Reddit’s r/nba has hundreds of thousands or millions of readers. Their system can support lots of game-day threads because they have the numbers.
I log onto this community and I’m turned off. There are too many bot threads and not enough critical mass of discussion. Before the bots, it was better because there were only a few threads so at least people felt there was something worth participating in.
I guess I could block the bot, but this doesn’t fix the issue for the community. I suggest that these game threads can be merged into groupings. Perhaps just one thread for all the day’s games.
The point is to grow the community with the current audience in mind, not to assume that what works for Reddit is going to immediately work for Lemmy.
Yep. Said it elsewhere but trying to force the fledgling Lemmy community to fit into the giant shoes of Reddit isn’t going to work.
Reddit had years of organic growth that started small and concentrated (user created subs weren’t even a thing originally).
A single game day thread sounds like a good way to get people in the same room for discussion. We’ll make more space when it gets crowded, not before.

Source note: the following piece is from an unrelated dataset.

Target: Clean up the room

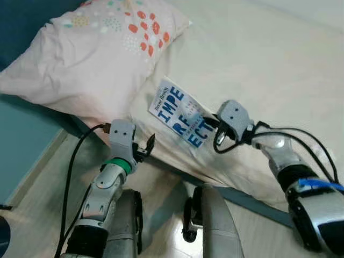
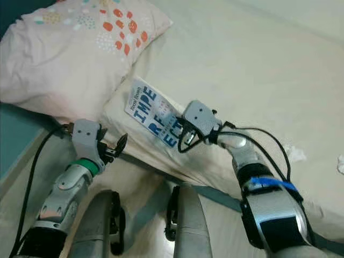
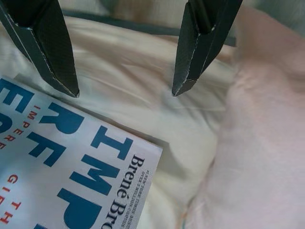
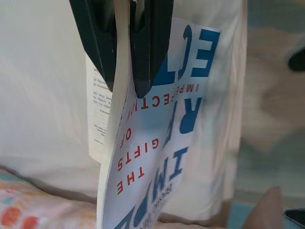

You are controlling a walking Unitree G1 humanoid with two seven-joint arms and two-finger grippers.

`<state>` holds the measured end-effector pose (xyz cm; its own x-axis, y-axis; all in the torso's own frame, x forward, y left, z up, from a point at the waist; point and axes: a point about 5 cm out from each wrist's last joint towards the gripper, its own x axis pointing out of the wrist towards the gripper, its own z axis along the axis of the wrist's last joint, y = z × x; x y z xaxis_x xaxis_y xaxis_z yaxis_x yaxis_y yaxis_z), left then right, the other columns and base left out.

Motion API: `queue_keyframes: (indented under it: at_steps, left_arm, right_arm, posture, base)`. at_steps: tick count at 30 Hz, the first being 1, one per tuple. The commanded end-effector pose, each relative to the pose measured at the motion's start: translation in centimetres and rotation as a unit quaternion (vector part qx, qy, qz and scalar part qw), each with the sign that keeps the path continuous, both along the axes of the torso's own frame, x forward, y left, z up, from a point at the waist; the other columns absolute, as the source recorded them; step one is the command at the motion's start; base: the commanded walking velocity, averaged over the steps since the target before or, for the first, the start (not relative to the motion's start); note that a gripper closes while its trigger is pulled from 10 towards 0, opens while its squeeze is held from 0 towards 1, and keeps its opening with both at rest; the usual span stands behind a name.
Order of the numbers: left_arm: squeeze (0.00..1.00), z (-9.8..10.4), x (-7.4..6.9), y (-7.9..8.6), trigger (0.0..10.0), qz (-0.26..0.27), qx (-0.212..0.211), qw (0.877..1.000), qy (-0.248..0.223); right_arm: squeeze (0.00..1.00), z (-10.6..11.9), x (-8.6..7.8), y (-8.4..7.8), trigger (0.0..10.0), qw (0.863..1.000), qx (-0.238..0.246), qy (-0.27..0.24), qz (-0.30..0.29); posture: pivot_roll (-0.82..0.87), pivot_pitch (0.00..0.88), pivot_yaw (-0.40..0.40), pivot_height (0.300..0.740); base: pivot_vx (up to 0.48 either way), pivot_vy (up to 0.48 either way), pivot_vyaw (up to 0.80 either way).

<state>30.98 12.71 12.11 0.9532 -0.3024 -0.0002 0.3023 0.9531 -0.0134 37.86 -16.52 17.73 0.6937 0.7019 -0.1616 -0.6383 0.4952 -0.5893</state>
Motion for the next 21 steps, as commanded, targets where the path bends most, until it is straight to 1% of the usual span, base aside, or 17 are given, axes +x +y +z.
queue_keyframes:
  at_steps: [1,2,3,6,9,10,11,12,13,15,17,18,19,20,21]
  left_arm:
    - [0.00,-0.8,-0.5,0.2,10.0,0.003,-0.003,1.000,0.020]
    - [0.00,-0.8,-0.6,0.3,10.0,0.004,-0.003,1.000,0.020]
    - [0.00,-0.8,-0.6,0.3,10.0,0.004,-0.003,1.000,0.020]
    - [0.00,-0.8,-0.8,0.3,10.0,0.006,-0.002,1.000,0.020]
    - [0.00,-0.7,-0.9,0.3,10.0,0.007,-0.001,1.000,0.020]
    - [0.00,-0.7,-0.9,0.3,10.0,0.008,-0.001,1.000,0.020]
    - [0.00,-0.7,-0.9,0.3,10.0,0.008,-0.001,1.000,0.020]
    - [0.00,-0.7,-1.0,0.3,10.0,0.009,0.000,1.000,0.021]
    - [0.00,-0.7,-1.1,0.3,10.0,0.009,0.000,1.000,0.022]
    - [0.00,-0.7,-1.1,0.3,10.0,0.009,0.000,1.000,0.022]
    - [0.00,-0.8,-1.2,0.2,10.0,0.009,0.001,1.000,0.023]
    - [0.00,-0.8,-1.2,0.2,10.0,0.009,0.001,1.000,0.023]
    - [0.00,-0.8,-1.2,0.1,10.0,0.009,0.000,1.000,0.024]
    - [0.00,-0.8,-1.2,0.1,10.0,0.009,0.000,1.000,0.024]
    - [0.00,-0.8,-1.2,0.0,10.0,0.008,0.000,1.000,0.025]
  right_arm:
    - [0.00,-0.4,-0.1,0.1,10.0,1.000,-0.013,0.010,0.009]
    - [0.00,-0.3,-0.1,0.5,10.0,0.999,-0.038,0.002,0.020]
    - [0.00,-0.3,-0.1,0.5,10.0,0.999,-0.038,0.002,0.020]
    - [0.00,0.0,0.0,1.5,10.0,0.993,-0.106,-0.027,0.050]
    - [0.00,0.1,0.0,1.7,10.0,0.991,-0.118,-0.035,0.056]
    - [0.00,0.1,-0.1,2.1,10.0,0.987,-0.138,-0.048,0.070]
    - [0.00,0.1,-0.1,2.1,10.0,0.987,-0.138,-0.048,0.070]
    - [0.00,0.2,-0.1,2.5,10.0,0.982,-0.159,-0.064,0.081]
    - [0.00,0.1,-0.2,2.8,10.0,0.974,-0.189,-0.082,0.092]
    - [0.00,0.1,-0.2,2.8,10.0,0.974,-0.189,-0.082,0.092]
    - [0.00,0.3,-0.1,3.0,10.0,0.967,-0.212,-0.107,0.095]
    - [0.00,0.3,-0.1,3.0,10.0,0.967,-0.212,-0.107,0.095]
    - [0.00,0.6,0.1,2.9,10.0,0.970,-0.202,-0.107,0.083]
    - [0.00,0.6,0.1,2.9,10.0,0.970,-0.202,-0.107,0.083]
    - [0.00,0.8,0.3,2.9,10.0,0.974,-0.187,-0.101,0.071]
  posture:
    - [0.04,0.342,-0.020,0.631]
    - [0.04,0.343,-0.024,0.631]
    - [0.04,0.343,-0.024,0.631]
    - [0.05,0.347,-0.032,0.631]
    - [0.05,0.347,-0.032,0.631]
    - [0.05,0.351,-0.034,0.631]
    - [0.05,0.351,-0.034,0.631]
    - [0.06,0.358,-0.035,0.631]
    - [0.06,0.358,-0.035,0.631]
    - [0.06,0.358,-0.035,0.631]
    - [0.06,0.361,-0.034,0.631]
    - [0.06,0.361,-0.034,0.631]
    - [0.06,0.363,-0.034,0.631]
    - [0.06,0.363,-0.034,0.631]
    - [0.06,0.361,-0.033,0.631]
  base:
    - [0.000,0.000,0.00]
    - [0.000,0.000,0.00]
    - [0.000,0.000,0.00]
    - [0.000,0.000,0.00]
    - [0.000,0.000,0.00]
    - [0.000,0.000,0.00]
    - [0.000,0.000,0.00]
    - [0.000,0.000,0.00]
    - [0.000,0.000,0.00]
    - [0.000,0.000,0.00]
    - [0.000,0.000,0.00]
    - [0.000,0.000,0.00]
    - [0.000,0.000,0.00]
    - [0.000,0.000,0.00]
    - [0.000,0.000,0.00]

Does a single game thread where the top level comments are similar to a game thread, then all regular comments regarding that game go under the top level comment?
From my perspective I was heavy user of the game threads on /r/NBA but can definitely see why there’d be too many here right now. But I also don’t want to wade through discussion of a more watched game on tnt looking for my game I wanted to discuss that was only on the local stations.
This will probably end up being a community poll at some point.
Yeah that’s probably a great way to go about it! I think r/nba did something similar for certain games but I forget which ones.